Requirement:
Please set down exactly the lines of the listing below from the line containing "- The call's" through the line containing "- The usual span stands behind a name", both lines included, leaving out all other lines.

Data:
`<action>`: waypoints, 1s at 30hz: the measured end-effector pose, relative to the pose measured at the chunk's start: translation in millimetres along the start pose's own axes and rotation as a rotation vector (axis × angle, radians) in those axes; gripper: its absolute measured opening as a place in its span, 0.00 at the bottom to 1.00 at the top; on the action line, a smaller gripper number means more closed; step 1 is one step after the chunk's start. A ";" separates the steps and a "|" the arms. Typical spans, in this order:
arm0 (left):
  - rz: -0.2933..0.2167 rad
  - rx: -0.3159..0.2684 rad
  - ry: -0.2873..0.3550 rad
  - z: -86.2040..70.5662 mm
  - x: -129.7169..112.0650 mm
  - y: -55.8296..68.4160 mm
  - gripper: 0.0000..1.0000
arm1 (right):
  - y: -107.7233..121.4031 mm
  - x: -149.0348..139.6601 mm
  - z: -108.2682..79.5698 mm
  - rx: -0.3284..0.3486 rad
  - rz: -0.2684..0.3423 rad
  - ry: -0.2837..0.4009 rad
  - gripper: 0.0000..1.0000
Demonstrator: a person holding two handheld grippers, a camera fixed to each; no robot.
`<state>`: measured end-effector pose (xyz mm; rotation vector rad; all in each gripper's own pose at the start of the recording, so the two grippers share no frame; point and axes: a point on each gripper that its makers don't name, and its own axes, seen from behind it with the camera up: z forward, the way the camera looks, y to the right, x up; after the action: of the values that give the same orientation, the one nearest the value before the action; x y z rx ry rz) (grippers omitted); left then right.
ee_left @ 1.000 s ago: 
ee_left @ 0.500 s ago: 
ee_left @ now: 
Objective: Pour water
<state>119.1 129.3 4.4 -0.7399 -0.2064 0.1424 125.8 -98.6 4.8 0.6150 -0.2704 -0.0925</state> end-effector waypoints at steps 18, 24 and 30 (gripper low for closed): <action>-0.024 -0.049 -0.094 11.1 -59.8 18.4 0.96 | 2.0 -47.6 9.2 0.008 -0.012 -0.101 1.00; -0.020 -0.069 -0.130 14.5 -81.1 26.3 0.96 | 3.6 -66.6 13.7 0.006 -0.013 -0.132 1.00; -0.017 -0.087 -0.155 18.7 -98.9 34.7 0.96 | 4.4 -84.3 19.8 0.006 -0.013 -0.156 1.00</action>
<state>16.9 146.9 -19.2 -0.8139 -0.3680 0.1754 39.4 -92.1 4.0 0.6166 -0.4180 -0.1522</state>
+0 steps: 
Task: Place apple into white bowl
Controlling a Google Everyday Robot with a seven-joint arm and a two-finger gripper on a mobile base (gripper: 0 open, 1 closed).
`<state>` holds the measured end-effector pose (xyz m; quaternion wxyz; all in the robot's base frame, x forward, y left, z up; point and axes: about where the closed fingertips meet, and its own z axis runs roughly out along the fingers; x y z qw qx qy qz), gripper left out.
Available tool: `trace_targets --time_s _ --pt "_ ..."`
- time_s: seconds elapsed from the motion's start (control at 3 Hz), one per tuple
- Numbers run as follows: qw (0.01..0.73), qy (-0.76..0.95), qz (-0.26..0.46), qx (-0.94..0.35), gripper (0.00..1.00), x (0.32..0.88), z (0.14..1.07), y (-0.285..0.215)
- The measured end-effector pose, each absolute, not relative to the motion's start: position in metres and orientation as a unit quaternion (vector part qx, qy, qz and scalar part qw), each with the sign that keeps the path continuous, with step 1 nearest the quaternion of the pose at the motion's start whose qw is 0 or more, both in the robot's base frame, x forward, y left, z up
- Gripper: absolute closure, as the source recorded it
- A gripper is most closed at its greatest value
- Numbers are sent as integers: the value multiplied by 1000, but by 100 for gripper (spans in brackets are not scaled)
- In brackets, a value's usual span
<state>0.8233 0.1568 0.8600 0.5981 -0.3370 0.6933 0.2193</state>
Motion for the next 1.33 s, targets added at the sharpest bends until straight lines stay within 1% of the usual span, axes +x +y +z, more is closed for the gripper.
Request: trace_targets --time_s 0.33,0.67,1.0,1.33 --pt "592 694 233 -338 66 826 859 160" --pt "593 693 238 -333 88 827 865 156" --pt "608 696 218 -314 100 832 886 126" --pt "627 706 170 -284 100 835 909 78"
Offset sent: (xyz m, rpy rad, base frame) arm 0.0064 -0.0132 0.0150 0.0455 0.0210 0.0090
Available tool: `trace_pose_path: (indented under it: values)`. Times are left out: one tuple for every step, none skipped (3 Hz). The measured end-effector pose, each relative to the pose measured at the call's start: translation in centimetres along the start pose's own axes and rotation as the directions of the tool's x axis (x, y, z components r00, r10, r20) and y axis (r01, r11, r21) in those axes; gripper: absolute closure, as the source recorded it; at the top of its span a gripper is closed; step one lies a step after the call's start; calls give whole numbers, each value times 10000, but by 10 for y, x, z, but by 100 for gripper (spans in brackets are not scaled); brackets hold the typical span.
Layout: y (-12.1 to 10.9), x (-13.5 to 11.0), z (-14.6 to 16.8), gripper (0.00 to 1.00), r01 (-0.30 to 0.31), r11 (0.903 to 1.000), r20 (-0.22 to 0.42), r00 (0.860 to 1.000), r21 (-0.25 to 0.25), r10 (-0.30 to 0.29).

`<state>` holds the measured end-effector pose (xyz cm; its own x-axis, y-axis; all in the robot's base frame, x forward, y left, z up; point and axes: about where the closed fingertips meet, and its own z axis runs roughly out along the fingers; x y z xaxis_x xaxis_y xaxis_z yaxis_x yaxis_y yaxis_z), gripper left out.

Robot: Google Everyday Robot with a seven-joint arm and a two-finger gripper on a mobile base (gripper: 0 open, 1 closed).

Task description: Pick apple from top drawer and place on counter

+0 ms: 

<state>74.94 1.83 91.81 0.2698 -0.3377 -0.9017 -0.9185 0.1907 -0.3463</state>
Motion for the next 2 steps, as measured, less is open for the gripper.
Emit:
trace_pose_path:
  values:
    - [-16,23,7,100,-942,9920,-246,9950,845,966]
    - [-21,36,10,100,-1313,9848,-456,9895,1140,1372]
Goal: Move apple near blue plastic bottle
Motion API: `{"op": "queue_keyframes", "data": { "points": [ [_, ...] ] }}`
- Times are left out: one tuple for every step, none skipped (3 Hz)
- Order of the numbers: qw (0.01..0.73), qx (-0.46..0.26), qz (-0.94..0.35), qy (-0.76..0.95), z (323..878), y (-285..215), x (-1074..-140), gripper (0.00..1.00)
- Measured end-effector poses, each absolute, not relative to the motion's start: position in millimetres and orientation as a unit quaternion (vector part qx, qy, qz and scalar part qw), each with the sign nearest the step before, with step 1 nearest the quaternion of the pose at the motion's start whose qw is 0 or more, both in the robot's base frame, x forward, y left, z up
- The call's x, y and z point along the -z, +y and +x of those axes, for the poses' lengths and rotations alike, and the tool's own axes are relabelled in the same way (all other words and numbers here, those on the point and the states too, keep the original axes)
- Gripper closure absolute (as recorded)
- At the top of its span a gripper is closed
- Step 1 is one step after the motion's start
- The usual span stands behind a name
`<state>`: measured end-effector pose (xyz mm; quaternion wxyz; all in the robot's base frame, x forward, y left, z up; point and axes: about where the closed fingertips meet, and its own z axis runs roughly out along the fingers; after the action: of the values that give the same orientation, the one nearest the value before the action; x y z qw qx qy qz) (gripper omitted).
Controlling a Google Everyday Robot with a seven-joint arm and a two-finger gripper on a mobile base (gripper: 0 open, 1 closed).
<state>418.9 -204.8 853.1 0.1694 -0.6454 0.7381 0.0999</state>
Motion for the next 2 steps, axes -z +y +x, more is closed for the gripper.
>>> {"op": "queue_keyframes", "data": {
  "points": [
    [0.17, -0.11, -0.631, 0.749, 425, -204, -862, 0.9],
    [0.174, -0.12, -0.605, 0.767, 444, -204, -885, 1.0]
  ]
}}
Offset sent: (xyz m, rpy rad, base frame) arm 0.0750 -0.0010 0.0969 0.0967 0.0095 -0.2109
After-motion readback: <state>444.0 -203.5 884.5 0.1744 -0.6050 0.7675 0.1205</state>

Answer space:
- The call's x, y and z point along the -z, +y and +x of those axes, for the poses' lengths and rotations alike, and the tool's own axes are relabelled in the same way (all other words and numbers here, those on the point and the states too, keep the original axes)
- Gripper closure absolute (as recorded)
- At the top of its span a gripper is closed
- Step 1 is one step after the motion's start
- The usual span stands behind a name

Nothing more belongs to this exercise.